Isolation in SQL Server

SQL Server supports all of these isolation levels. It enforces this isolation using various locks on data (fascinating stuff actually), processes will wait to maintain isolation. In contrast, Oracle supports only SERIALIZABLE and a kind of READ COMMITTED that is closer in behaviour to SQL Server’s SNAPSHOT isolation. No matter how it’s implemented, READ COMMITTED is the default isolation level in both SQL Server and Oracle.

Unisolated Transactions:

So it is possible for other transactions to see the effects of a transaction in-flight (i.e. as it’s happening, before it’s committed). This is done with NOLOCK hints or with the READ UNCOMMITTED isolation level. In fact, I learned recently that when using NOLOCK hints, you not only can see the effects of an in-flight transaction, but you can see the effects of an in-flight statement. This is an Isolation failure and it boils down to this: SQL Server transactions are atomic, but when using NOLOCK, it might not seem that way. So take care.

Example

Today’s example and counterexample both come from the newspapers headlines of Chicago.

For the example – a fictional example – I explain a situation that’s all about not making assumptions. It’s all about being cautious and not committing to a decision while the jury’s still out. This immediately brought to mind a scene from the movie Chicago [spoiler alert!] :

The movie (and play) is about a court case. The main character Roxie is on trial for murder. It’s a sensational trial and the papers are eager to publish the results of the trial. The papers are so eager in fact that the papers have printed out two editions of their newspapers. One headline read “She’s Innocent” the other headline read “She’s Guilty”. But those two stacks of papers are just sitting there in the van. The man in the newspaper van waits for a signal from the courthouse. Once he got the proper signal, he cracked open the innocent edition and gave them to a paper boy to hand out.

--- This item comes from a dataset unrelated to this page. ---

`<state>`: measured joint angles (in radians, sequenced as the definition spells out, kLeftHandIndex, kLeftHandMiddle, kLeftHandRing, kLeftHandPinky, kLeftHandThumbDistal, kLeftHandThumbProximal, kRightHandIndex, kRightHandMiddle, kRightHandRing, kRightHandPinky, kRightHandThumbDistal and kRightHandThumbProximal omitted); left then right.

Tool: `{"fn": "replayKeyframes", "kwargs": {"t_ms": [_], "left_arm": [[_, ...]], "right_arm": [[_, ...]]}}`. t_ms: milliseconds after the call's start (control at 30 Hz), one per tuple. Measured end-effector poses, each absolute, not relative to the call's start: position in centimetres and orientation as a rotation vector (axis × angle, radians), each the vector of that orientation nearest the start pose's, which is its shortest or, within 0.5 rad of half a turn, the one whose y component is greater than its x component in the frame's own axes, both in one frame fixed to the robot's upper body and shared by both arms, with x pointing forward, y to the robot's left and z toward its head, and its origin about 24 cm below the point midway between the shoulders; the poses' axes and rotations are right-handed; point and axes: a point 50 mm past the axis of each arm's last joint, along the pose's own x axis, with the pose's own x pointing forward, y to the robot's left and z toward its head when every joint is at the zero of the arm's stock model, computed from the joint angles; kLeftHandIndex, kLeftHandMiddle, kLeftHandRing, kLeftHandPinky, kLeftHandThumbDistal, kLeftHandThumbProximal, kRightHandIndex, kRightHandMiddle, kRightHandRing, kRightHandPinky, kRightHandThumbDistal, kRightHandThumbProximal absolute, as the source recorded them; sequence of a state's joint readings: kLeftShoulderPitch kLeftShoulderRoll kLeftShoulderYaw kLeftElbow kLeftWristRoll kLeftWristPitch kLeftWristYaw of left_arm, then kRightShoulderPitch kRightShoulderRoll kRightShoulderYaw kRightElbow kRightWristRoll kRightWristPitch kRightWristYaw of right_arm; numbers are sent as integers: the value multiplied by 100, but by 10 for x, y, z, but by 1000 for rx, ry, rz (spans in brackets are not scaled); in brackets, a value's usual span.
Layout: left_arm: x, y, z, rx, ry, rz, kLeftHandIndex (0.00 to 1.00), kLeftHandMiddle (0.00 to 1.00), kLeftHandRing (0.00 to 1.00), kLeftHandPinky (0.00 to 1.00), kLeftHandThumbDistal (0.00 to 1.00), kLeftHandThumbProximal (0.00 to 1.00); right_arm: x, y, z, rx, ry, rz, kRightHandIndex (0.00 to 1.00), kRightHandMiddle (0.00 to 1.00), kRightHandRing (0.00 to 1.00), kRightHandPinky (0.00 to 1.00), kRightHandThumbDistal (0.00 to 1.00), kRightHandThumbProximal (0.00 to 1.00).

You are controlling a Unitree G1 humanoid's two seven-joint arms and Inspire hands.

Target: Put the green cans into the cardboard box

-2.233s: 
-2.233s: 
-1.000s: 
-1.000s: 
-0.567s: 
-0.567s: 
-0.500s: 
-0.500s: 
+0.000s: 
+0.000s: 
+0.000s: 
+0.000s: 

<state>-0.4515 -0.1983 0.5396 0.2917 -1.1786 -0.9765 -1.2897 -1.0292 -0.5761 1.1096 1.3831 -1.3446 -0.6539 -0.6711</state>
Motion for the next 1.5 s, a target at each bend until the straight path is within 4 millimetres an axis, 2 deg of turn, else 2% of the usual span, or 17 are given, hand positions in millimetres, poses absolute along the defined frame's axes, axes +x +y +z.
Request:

It’s about not acting on information while the jury is still out. The jury is isolated from the world and no one can act on what the jury has to say until they’ve committed to a verdict.

Counter-Example

Our counter-example comes from non-fiction. In reality, the assumptions we make tend to be correct. Our assumptions are only interesting when they turn out to be incorrect. This counter-example comes from the most incorrect newspaper headline I can think of:

“Dewey Defeats Truman”

Click through for Wikipedia’s page on cool piece of newspaper history (Chicago newspaper history). It’s a great example of what can go wrong when we act on tentative (uncommitted) information. The Chicago Tribune published the wrong presidential candidate as the winner.

But the really really cautious reporters would report neither candidate as the winner. They’d be waiting at the Electoral College convention. They’d be keen on seeing how that turns out.